Self-Distilled Reasoner: On-Policy Self-Distillation for Large Language Models
This addresses the need for more efficient and effective reasoning in large language models, particularly for mathematical tasks, though it is incremental as it builds on existing distillation techniques.
The paper tackles the problem of improving large language model reasoning by introducing On-Policy Self-Distillation (OPSD), where a single model acts as both teacher and student to reduce distribution mismatch and leverage ground-truth solutions, achieving 4-8x token efficiency over reinforcement learning methods and superior performance over off-policy distillation on mathematical reasoning benchmarks.
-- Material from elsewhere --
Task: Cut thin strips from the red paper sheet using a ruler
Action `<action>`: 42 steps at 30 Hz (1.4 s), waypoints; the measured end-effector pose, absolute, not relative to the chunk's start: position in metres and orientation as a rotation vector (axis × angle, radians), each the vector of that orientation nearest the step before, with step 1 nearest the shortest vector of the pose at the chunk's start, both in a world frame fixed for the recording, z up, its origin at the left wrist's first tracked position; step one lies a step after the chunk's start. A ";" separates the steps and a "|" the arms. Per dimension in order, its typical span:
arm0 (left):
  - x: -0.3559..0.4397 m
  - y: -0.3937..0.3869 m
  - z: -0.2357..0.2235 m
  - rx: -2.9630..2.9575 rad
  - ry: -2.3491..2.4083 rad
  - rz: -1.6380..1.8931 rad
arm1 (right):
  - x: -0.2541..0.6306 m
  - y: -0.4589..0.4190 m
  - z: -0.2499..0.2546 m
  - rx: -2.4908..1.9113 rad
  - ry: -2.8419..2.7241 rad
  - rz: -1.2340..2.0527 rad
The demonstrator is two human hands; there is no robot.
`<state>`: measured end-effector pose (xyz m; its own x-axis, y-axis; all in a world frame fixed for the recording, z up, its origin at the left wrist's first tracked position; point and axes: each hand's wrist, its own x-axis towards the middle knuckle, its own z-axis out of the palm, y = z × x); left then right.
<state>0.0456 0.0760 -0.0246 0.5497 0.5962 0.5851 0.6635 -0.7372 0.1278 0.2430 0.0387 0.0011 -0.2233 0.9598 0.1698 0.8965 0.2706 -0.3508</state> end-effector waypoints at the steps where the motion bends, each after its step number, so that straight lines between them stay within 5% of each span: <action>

Knowledge distillation improves large language model (LLM) reasoning by compressing the knowledge of a teacher LLM to train smaller LLMs. On-policy distillation advances this approach by having the student sample its own trajectories while a teacher LLM provides dense token-level supervision, addressing the distribution mismatch between training and inference in off-policy distillation methods. However, on-policy distillation typically requires a separate, often larger, teacher LLM and does not explicitly leverage ground-truth solutions available in reasoning datasets. Inspired by the intuition that a sufficiently capable LLM can rationalize external privileged reasoning traces and teach its weaker self (i.e., the version without access to privileged information), we introduce On-Policy Self-Distillation (OPSD), a framework where a single model acts as both teacher and student by conditioning on different contexts. The teacher policy conditions on privileged information (e.g., verified reasoning traces) while the student policy sees only the question; training minimizes the per-token divergence between these distributions over the student's own rollouts. We demonstrate the efficacy of our method on multiple mathematical reasoning benchmarks, achieving 4-8x token efficiency compared to reinforcement learning methods such as GRPO and superior performance over off-policy distillation methods.